One Year After Arrest: Environmental Activists Coerced into Confessions ‘Under Death Threats’

A year after the mass arrest of environmental activists in Iran, the Campaign for Human Rights in Iran reported, citing “informed and close sources,” that these individuals were “forced under threat of death” to confess against themselves.
The website reported that based on “new details” recently obtained, judicial authorities of the Islamic Republic, “in close cooperation” with officers from the intelligence organization of the Islamic Revolutionary Guards Corps, “played a role in fabricating cases against these activists based on false confessions obtained under severe coercion and pressure.”
Human Jokkar, Taher Ghadiriyan, Morad Tahbaz, Sepideh Kashani, Niloofar Bayani, Amir Hossein Khaleghi, Sam Rajabi, and Abdolreza Koohpaee are environmental activists currently in detention.
In recent months, several environmental activists have also been arrested in Kurdistan. According to reports published on some human rights websites, detainees are under pressure for “forced confessions.”
Kavous Seyed Amami was also among the detained activists, but he died in prison and Islamic Republic officials called his death “suicide.” However, according to Seyed Amami’s family lawyer, the initial autopsy report showed bruising in various parts of his body and also evidence of an injection mark.
The initial charge against these individuals was announced as “espionage,” and shortly afterward, it was announced that the charge against four of them had changed to “corruption on earth.”
Earlier this year, Issa Kalantari, head of Iran’s Environmental Organization, stated that Hassan Rouhani had formed a four-person committee consisting of the ministers of justice, interior, and intelligence, as well as the legal deputy to the president, to review the cases of these individuals. This committee ultimately concluded that these individuals should be released.
However, Gholam-Hossein Mohseni-Eje, spokesman for the judiciary, emphasized the charge of “espionage” against these individuals and said that Rouhani’s committee did not have access to the case file.
One of the reasons these individuals were accused of espionage was their use of trail cameras used to protect a rare species of Asian leopard. Officials of the Revolutionary Guards believe these researchers used them to identify military areas and the Islamic Republic’s ballistic missile programs, something that Issa Kalantari, head of Iran’s Environmental Organization, has denied.
The judiciary and court have also pressured these individuals to change their lawyers. When the charge of “corruption on earth” was served, Mohammadhossein Aghassi, lawyer for some of the defendants, said these individuals “had chosen lawyers,” but “their lawyers were not accepted and they were assigned a court-appointed lawyer.”

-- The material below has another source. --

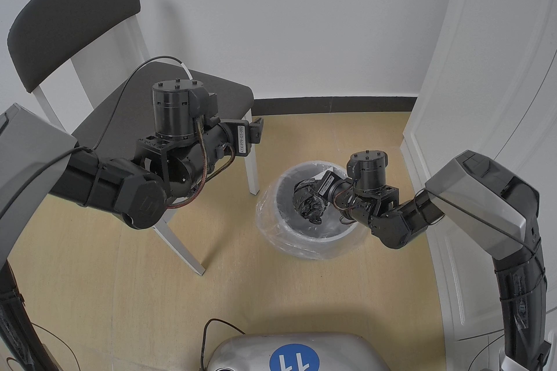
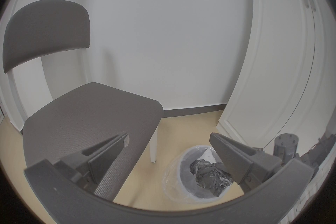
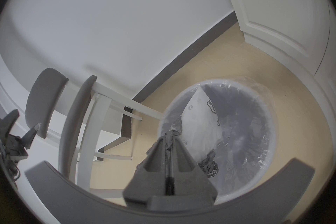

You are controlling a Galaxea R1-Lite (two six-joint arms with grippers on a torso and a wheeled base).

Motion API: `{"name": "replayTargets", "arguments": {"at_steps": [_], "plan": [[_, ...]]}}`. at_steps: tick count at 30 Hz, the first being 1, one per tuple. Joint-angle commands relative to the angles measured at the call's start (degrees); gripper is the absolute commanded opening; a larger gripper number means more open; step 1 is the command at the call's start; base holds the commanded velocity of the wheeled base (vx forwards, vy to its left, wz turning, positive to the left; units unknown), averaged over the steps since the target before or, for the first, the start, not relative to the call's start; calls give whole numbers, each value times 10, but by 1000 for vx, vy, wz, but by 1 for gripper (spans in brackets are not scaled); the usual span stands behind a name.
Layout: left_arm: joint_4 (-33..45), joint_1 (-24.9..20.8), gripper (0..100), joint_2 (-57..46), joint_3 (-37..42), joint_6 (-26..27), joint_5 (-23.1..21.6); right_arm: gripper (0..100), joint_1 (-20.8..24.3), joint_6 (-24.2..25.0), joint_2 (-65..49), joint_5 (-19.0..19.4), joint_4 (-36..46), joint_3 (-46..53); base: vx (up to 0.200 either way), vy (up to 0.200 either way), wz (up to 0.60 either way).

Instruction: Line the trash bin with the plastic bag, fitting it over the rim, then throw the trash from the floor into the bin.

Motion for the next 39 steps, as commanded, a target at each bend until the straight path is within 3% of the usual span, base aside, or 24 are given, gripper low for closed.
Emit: {"name": "replayTargets", "arguments": {"at_steps": [1,10,11,16,20,22,27,39], "plan": [[0,0,100,0,0,0,0,0,-8,4,54,-2,-4,-33,0,0,0],[-4,-3,100,2,-2,1,1,0,-10,23,88,-6,-3,-72,0,0,0],[-44,-5,100,4,-3,-2,-1,0,-9,25,90,-6,-4,-72,0,0,0],[-77,-8,100,2,15,1,-1,0,-9,24,90,-6,-4,-72,0,0,0],[-151,-8,100,8,42,21,-4,0,-9,24,91,-6,-4,-72,0,0,0],[-231,-8,100,20,64,48,-23,0,-10,24,93,-6,-3,-72,0,0,0],[-309,-4,100,21,102,75,-91,0,-10,25,107,-8,3,-87,0,0,0],[-376,-6,100,44,80,74,-112,0,-9,25,121,-12,3,-101,0,0,0]]}}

About a month ago, Mohammadhossein Aghassi told Voice of America that the judge of branch 15 of the Islamic Revolutionary Court had asked Sam Rajabi and Taher Ghadiriyan, two defendants in this case and Aghassi’s clients, to change their lawyer.
The Iranian judiciary several months ago announced, by notifying courts of a list of “approved lawyers,” that defendants in political and security cases can only select lawyers from among the individuals on this list.
In recent months, activists in various fields have been arrested on charges such as “infiltration” and mainly by the intelligence organization of the Islamic Revolutionary Guards Corps. These include the arrest of Maimunah Hosseini Chavoshi, an Iranian-Australian sociologist, and Laila Khatibi, a child rights activist.